CIS2 Authentication accessibility statement

NHS England is committed to making its services accessible, in accordance with the Public Sector Bodies (Websites and Mobile Applications) (No. 2) Accessibility Regulations 2018.

This accessibility statement applies to the NHS CIS2 Authentication service only. It does not cover any websites linked from the service.

This service is run by NHS England. We want as many people as possible to be able to use this service. For example, that means you should be able to:

• change colours, contrast levels and fonts using browser or device settings
• zoom in up to 400% without the text spilling off the screen
• navigate most of the service using a keyboard or speech recognition software
• listen to most of the service using a screen reader (including the most recent versions of JAWS, NVDA and VoiceOver)

AbilityNet has advice on making your device easier to use if you have a disability.

How accessible this service is

Our service is partially compliant with accessibility requirements.

We know some parts of it are not fully accessible:

• Logging in with our service has a short timeout window, which is not displayed visually or announced and cannot be extended, for security reasons.

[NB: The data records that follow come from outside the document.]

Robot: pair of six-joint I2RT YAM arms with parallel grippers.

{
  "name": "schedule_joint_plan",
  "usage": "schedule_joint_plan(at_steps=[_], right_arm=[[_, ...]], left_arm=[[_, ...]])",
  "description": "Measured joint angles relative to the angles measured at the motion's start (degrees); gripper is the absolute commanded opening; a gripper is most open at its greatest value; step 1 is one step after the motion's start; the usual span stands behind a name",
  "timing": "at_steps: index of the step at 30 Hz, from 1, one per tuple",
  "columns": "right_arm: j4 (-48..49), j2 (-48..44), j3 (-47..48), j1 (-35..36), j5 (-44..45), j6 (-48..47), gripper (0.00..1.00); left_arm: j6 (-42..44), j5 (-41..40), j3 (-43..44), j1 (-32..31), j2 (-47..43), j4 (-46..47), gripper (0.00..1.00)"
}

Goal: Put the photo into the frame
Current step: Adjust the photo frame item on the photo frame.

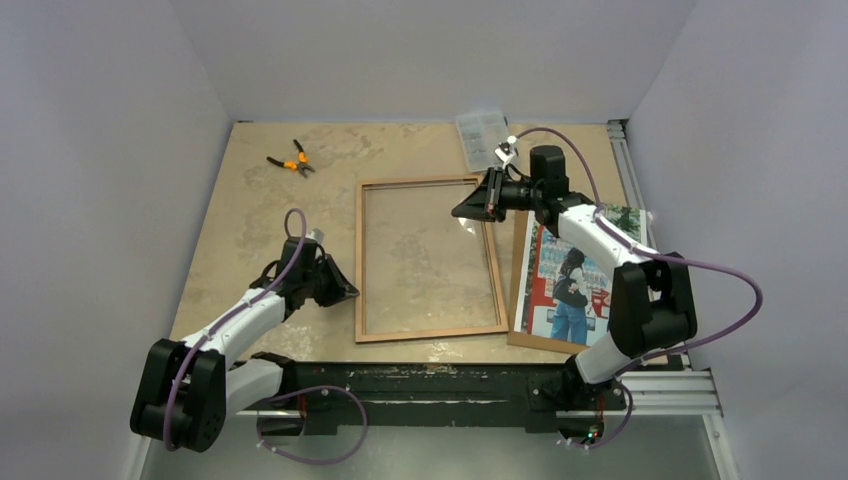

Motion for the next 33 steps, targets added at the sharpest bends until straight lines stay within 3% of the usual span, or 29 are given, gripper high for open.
schedule_joint_plan(at_steps=[16,33], right_arm=[[3.80,2.78,-1.68,0.24,-0.17,0.81,0.00],[0.44,5.16,-3.45,-0.22,1.77,-5.92,0.00]], left_arm=[[0.04,-0.13,0.20,0.00,0.04,-0.20,0.07],[0.61,-0.24,0.92,-0.02,0.68,-1.09,0.07]])
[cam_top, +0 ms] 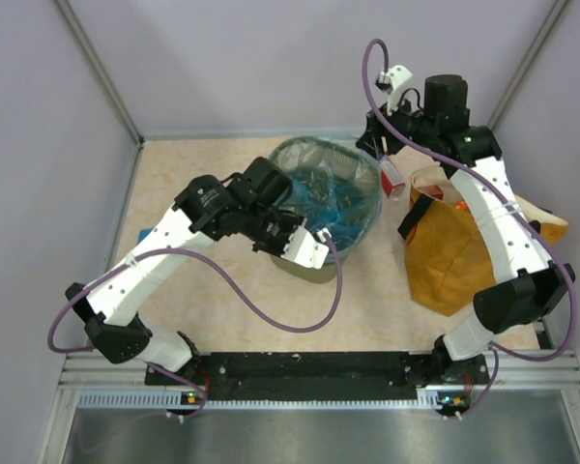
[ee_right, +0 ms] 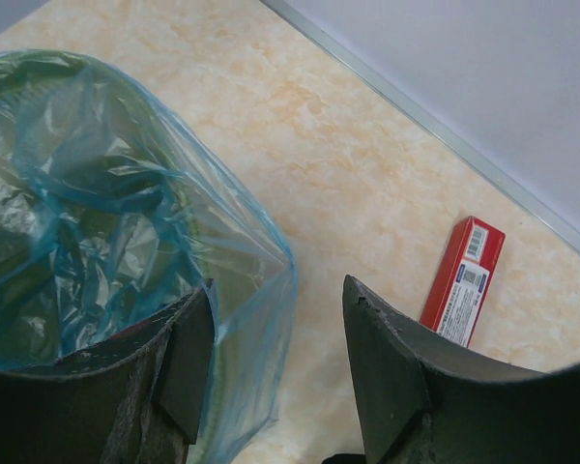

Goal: Put the trash bags into the trash bin
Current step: Place the trash bag in the trash bin.

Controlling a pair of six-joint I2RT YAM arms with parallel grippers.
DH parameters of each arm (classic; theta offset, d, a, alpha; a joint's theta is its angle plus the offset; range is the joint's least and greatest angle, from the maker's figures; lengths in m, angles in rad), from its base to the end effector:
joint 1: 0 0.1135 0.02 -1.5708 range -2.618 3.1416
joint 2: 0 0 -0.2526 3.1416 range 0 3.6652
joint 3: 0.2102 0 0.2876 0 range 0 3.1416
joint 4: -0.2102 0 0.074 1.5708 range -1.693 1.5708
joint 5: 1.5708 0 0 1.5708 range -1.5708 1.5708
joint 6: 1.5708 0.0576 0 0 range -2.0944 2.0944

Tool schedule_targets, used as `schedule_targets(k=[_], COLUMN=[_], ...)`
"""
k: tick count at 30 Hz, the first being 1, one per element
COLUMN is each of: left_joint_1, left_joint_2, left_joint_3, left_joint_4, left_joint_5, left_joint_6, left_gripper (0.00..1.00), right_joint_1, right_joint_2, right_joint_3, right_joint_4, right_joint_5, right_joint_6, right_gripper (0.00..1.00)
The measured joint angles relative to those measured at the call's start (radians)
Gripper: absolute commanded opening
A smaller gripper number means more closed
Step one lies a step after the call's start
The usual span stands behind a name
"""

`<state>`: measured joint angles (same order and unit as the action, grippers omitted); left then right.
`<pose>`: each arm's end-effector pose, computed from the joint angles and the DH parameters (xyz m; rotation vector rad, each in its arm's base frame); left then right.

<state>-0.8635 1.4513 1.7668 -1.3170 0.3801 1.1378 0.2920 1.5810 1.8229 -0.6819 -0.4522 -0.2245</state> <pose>0.1835 -0.2475 0.4012 2.1843 1.2330 -0.3771 0.3711 0.1378 0.4381 -0.7838 1.8375 0.4968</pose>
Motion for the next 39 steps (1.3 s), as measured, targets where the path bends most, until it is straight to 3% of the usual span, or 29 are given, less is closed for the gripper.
schedule_targets(k=[10, 12, 14, 20, 26, 33, 39], left_joint_1=[0.002, 0.001, 0.001, 0.008, 0.027, 0.109, 0.201], left_joint_2=[0.018, 0.018, 0.018, -0.003, -0.121, -0.320, -0.492], left_joint_3=[0.051, 0.051, 0.051, 0.051, 0.013, -0.165, -0.389], left_joint_4=[0.036, 0.049, 0.069, 0.151, 0.223, 0.346, 0.484], left_joint_5=[-0.061, -0.066, -0.076, -0.087, -0.079, -0.052, -0.138], left_joint_6=[0.056, 0.059, 0.053, -0.015, -0.150, -0.377, -0.573], left_gripper=[0.37, 0.58, 0.99, 0.99, 0.99, 0.99, 0.99], right_joint_1=[0.000, 0.000, -0.001, -0.001, -0.008, -0.071, -0.097], right_joint_2=[-0.037, -0.041, -0.043, -0.047, -0.096, -0.133, -0.100], right_joint_3=[0.000, 0.000, 0.000, -0.001, -0.039, -0.082, -0.095], right_joint_4=[-0.017, -0.021, -0.023, -0.030, -0.037, -0.037, -0.036], right_joint_5=[-0.016, -0.013, -0.013, -0.014, -0.015, 0.002, 0.032], right_joint_6=[0.012, 0.012, 0.012, 0.013, 0.014, 0.000, -0.030], right_gripper=[0.55, 0.55, 0.55, 0.56, 0.56, 0.56, 0.54])
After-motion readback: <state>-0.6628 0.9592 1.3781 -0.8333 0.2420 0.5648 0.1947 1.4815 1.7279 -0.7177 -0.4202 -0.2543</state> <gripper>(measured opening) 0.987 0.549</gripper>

This may make users with cognitive impairments or users of assistive technology, who sometimes need extra time, more likely to experience errors.
• Some of our authenticators require a memorised second factor such as a PIN or password, for security reasons. This may make our service harder to use, especially for users with cognitive impairments.

If you have any feedback or questions about accessibility, please email us at [email protected]

We will respond within 5 working days.

The Equality and Human Rights Commission (EHRC) is responsible for enforcing the Public Sector Bodies (Websites and Mobile Applications) (No. 2) Accessibility Regulations 2018 (the ‘accessibility regulations’).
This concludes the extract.